Problem details
Keep to one stretch of the data below, the lines from the one with "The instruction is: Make" up to and including the one with "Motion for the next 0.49", and return that stretch exactly.

Information shown
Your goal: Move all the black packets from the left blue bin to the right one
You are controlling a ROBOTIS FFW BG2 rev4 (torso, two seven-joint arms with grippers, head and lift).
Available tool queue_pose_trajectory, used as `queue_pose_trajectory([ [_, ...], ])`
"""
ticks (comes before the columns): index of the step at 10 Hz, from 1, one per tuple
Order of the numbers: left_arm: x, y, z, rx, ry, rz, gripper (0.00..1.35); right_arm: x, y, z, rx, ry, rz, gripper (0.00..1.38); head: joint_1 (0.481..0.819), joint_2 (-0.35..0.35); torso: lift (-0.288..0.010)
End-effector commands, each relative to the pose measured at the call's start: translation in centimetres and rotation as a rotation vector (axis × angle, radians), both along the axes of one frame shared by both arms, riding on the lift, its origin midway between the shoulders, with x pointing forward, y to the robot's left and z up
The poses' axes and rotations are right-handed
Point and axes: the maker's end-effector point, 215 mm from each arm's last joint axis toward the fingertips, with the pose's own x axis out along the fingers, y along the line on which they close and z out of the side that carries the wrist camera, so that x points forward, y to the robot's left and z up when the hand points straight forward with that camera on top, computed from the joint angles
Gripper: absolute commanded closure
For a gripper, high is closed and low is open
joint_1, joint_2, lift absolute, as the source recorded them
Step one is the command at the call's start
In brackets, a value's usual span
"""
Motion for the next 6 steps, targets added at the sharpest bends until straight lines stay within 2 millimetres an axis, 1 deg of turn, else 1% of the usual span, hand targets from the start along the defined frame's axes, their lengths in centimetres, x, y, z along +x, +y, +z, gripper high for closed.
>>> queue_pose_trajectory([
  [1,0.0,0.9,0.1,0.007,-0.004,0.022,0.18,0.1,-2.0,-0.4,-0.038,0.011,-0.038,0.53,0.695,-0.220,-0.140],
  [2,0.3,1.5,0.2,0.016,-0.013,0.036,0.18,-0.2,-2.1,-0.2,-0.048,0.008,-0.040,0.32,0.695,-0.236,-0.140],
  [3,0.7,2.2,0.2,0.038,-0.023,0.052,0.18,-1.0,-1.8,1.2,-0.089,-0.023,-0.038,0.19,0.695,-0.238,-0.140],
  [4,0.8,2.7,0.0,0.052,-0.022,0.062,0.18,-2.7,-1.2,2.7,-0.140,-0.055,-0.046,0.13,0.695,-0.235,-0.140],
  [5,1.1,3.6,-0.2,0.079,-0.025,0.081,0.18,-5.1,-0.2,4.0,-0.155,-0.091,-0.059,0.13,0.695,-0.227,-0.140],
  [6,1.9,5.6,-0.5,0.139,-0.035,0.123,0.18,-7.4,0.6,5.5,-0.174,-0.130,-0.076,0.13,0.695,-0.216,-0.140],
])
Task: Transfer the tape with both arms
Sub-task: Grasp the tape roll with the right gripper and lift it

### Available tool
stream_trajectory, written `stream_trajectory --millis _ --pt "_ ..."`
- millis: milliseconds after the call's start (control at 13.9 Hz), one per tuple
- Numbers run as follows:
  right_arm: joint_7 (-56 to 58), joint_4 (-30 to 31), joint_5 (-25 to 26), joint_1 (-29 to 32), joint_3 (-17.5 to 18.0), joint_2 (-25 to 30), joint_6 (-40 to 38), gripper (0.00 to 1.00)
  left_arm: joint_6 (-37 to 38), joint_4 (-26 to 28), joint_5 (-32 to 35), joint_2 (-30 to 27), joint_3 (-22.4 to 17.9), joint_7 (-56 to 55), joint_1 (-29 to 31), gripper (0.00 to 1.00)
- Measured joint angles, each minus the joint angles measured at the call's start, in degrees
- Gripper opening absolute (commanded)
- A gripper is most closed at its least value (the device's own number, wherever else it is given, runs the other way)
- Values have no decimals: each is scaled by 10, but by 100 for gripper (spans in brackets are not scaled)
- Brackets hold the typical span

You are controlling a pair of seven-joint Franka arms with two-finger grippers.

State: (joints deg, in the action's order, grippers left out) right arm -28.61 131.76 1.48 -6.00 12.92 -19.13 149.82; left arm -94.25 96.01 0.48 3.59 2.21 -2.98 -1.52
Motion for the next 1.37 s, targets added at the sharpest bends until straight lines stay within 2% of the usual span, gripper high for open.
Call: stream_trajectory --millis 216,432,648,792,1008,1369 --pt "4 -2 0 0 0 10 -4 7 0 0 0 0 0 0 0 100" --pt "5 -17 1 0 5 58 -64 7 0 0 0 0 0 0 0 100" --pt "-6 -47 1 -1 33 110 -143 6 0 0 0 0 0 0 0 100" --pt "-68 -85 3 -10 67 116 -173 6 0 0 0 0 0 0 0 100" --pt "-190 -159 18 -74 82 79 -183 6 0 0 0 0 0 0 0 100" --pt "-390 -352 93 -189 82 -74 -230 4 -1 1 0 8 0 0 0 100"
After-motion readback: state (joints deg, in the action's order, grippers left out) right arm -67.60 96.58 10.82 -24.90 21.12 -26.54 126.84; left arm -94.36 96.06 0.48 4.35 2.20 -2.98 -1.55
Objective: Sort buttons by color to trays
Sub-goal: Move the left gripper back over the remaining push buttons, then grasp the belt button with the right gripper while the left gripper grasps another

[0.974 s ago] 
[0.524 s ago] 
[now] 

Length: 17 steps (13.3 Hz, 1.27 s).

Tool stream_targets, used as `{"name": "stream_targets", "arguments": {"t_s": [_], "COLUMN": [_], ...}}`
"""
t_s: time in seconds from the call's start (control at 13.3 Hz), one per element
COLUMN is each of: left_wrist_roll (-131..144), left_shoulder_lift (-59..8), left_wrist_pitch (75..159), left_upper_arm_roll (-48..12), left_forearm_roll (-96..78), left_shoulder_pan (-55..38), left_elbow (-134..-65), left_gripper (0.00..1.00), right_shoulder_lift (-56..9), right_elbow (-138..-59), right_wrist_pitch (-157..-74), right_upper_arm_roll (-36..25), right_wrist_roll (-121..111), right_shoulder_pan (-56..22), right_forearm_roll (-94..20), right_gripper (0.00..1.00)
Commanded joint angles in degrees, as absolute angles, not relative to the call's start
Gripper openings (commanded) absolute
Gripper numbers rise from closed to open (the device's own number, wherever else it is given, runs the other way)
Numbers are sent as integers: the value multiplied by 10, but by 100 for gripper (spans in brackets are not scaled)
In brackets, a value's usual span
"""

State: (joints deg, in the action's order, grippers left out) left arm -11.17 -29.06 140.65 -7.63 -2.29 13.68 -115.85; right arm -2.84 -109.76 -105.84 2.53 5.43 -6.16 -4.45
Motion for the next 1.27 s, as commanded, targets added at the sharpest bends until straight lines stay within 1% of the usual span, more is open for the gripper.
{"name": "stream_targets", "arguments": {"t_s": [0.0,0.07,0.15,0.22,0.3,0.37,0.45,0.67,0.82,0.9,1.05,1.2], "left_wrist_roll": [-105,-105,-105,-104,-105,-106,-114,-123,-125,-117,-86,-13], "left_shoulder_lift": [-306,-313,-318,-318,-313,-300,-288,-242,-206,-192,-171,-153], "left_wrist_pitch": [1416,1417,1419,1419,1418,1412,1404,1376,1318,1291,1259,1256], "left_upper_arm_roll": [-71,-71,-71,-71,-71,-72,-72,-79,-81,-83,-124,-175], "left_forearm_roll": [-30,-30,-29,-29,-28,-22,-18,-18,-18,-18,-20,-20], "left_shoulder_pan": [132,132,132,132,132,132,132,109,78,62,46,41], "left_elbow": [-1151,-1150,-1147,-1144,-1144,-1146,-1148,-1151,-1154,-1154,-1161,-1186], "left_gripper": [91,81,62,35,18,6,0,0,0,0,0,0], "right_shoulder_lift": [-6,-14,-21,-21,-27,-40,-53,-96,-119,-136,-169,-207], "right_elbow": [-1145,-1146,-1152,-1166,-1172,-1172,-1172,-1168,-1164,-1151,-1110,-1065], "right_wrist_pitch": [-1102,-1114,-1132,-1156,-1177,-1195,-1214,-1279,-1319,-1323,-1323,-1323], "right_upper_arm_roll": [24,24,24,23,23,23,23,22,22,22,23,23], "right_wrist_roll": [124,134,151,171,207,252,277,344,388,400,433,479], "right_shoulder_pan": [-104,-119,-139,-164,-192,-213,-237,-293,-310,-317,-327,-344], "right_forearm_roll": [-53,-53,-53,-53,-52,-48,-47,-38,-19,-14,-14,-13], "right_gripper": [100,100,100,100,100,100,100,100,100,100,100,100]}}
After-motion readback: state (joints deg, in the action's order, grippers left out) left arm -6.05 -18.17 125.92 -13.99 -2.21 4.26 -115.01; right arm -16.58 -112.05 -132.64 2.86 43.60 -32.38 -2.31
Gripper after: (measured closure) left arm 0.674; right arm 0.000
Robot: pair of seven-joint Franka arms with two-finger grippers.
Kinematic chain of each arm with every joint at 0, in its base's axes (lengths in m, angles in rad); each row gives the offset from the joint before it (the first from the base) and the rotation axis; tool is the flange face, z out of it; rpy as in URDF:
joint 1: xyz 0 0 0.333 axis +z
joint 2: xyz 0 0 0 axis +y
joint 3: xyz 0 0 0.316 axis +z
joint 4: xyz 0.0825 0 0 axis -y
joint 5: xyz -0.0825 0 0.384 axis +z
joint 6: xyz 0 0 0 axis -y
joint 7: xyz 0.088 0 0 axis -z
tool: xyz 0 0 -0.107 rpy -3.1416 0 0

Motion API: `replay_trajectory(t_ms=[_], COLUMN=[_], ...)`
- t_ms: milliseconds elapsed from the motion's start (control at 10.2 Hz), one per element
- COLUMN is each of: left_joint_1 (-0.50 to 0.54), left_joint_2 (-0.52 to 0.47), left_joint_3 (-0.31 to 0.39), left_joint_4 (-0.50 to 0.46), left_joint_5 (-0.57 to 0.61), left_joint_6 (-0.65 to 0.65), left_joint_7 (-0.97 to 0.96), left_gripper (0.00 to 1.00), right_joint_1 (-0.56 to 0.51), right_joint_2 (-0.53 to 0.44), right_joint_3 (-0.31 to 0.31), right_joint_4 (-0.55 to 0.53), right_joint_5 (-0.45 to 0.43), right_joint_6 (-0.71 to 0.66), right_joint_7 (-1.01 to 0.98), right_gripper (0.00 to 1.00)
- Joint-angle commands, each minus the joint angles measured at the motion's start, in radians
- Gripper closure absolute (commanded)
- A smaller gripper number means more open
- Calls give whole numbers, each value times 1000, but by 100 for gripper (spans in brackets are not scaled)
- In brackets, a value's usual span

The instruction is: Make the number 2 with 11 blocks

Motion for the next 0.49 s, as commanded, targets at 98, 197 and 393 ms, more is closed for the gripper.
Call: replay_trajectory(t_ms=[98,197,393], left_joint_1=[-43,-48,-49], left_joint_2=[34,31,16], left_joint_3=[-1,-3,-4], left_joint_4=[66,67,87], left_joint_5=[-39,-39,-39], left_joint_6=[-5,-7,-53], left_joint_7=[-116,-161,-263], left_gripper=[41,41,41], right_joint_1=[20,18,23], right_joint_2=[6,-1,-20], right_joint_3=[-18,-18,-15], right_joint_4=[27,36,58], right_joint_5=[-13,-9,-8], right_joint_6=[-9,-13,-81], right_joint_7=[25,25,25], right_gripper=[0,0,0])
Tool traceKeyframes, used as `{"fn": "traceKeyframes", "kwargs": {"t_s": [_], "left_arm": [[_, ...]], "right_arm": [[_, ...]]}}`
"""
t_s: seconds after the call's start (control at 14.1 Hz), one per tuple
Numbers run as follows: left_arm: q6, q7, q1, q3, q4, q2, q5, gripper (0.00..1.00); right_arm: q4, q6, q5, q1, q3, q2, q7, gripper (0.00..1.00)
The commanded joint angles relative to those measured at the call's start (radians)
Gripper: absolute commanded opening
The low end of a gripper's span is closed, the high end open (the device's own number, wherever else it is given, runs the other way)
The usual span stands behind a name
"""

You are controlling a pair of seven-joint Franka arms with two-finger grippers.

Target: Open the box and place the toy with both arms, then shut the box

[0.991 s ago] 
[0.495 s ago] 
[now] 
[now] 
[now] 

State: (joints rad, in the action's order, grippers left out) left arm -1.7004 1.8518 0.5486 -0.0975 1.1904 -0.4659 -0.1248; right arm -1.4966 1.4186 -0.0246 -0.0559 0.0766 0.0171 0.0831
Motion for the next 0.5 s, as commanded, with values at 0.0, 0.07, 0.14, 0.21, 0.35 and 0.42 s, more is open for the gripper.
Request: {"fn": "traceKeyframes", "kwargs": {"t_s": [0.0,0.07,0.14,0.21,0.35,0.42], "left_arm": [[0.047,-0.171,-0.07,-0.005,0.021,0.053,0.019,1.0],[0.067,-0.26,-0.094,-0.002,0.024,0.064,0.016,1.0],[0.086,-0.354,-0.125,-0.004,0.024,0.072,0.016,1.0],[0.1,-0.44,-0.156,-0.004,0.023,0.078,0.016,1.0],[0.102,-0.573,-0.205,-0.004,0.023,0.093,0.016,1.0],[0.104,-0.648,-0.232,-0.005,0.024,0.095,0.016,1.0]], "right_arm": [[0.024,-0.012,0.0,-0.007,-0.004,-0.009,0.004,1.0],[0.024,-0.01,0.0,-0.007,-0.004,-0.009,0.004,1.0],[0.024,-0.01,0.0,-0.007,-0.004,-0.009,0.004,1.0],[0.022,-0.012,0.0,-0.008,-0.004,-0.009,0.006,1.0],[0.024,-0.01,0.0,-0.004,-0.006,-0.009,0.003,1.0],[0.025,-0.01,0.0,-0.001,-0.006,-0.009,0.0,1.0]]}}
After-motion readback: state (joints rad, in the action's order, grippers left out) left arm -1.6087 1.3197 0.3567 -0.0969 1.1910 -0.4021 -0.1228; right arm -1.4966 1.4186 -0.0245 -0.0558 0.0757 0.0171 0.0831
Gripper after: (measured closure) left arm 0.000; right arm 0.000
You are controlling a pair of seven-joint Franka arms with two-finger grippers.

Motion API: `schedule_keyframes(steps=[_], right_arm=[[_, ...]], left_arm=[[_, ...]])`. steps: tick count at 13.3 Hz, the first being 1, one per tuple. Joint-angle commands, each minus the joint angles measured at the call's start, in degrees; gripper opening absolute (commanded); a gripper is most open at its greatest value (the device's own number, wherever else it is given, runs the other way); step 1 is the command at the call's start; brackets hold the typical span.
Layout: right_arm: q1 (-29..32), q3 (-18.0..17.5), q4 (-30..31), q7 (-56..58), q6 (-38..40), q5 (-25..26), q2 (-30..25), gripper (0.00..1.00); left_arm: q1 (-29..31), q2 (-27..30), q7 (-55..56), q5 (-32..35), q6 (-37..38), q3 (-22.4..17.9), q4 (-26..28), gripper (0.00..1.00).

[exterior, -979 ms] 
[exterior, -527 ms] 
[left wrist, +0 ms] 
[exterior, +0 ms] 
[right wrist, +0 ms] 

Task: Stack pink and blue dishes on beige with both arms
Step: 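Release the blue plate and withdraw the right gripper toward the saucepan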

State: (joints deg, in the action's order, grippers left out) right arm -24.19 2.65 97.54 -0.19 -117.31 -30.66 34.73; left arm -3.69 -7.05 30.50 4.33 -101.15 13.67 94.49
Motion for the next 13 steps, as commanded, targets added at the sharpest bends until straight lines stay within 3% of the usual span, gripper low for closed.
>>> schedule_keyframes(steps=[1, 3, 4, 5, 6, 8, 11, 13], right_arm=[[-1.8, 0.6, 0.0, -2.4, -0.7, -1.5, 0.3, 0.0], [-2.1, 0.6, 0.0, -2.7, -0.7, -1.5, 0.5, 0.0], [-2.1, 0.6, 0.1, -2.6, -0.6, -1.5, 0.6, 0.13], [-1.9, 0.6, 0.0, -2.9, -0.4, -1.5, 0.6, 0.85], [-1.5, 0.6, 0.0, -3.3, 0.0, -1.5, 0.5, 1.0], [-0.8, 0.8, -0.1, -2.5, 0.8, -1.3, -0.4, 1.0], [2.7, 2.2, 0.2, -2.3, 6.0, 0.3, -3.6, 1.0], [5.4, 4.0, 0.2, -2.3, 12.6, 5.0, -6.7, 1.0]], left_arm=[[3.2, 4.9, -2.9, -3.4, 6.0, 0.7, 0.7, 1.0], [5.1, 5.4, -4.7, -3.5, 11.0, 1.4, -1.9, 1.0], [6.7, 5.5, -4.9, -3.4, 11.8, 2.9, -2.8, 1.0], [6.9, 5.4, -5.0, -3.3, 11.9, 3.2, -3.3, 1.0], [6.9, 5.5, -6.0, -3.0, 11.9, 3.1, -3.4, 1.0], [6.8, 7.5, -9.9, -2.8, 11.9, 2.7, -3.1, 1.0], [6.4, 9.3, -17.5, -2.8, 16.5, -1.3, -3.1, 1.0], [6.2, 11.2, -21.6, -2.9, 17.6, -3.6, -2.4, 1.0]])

Response box
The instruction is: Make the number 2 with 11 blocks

Motion for the next 0.49 s, as commanded, targets at 98, 197 and 393 ms, more is closed for the gripper.

Now the output is complete.